What needs to be done
Look for "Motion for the" in the listing below, then copy exactly the line it appears in and all lines after it to the end, and nothing more.
╭─ Dataset section
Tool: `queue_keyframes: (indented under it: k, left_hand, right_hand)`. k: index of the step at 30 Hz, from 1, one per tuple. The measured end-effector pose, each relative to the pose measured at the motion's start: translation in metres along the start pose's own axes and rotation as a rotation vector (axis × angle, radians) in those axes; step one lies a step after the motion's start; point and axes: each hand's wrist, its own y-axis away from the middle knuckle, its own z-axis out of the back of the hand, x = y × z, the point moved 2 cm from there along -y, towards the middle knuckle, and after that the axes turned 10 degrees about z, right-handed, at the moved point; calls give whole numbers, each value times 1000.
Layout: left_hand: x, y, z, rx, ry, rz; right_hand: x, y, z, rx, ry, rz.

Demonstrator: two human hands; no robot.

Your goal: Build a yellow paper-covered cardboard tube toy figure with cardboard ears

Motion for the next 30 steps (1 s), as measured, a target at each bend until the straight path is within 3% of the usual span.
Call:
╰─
Task response
Motion for the next 30 steps (1 s), as measured, a target at each bend until the straight path is within 3% of the usual span.
Call:

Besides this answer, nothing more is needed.